Problem details: Print out every line of the material exactly. Include no pictures.

The data:
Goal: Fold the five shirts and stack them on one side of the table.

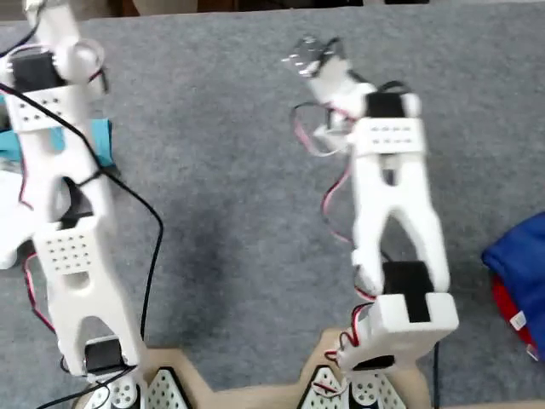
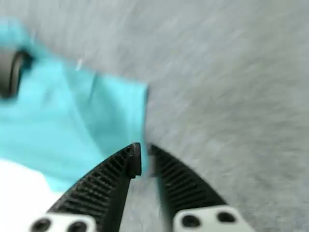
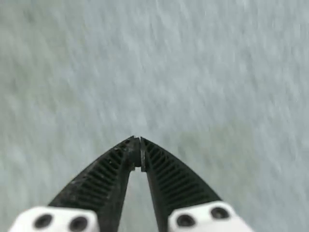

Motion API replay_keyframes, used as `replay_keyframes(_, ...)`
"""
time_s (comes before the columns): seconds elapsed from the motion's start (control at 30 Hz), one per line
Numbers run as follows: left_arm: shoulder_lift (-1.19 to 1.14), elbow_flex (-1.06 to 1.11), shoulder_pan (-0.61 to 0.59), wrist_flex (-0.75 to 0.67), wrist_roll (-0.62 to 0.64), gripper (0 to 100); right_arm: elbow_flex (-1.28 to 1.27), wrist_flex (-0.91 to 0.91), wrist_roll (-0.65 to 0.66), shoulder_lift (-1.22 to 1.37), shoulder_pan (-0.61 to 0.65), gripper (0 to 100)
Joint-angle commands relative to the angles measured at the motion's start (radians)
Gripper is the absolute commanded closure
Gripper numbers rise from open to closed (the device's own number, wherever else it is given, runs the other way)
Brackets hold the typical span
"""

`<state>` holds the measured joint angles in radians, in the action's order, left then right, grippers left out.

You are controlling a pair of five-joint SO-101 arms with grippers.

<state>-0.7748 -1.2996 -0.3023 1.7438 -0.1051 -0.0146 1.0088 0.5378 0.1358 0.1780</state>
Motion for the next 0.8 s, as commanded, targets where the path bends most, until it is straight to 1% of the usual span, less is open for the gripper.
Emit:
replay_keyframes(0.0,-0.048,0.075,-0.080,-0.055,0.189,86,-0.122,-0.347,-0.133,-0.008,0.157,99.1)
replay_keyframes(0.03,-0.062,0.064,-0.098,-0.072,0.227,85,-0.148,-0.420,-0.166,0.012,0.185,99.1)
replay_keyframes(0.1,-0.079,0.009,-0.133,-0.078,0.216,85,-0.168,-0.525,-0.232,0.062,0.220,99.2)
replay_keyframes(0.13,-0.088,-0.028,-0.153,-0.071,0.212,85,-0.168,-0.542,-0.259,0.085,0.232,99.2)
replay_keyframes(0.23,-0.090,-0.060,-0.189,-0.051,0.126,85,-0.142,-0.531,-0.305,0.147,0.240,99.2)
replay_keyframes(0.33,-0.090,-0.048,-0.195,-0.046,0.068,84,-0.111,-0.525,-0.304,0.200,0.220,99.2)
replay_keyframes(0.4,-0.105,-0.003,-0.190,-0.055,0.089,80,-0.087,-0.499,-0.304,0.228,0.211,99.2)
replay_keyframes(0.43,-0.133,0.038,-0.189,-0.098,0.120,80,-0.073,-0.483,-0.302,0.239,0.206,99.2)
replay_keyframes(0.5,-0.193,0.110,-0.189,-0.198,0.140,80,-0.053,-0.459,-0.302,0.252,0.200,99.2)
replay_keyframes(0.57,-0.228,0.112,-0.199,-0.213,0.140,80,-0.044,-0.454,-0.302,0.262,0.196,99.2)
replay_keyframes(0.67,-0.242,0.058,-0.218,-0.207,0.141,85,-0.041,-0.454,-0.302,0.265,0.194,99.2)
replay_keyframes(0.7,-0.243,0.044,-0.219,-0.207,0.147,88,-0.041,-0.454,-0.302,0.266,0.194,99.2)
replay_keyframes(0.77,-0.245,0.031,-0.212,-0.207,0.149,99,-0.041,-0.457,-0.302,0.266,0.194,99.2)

Problem solution:
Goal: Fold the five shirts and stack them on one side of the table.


Motion API replay_keyframes, used as `replay_keyframes(_, ...)`
"""
time_s (comes before the columns): seconds elapsed from the motion's start (control at 30 Hz), one per line
Numbers run as follows: left_arm: shoulder_lift (-1.19 to 1.14), elbow_flex (-1.06 to 1.11), shoulder_pan (-0.61 to 0.59), wrist_flex (-0.75 to 0.67), wrist_roll (-0.62 to 0.64), gripper (0 to 100); right_arm: elbow_flex (-1.28 to 1.27), wrist_flex (-0.91 to 0.91), wrist_roll (-0.65 to 0.66), shoulder_lift (-1.22 to 1.37), shoulder_pan (-0.61 to 0.65), gripper (0 to 100)
Joint-angle commands relative to the angles measured at the motion's start (radians)
Gripper is the absolute commanded closure
Gripper numbers rise from open to closed (the device's own number, wherever else it is given, runs the other way)
Brackets hold the typical span
"""

`<state>` holds the measured joint angles in radians, in the action's order, left then right, grippers left out.

You are controlling a pair of five-joint SO-101 arms with grippers.

<state>-0.7748 -1.2996 -0.3023 1.7438 -0.1051 -0.0146 1.0088 0.5378 0.1358 0.1780</state>
Motion for the next 0.8 s, as commanded, targets where the path bends most, until it is straight to 1% of the usual span, less is open for the gripper.
Emit:
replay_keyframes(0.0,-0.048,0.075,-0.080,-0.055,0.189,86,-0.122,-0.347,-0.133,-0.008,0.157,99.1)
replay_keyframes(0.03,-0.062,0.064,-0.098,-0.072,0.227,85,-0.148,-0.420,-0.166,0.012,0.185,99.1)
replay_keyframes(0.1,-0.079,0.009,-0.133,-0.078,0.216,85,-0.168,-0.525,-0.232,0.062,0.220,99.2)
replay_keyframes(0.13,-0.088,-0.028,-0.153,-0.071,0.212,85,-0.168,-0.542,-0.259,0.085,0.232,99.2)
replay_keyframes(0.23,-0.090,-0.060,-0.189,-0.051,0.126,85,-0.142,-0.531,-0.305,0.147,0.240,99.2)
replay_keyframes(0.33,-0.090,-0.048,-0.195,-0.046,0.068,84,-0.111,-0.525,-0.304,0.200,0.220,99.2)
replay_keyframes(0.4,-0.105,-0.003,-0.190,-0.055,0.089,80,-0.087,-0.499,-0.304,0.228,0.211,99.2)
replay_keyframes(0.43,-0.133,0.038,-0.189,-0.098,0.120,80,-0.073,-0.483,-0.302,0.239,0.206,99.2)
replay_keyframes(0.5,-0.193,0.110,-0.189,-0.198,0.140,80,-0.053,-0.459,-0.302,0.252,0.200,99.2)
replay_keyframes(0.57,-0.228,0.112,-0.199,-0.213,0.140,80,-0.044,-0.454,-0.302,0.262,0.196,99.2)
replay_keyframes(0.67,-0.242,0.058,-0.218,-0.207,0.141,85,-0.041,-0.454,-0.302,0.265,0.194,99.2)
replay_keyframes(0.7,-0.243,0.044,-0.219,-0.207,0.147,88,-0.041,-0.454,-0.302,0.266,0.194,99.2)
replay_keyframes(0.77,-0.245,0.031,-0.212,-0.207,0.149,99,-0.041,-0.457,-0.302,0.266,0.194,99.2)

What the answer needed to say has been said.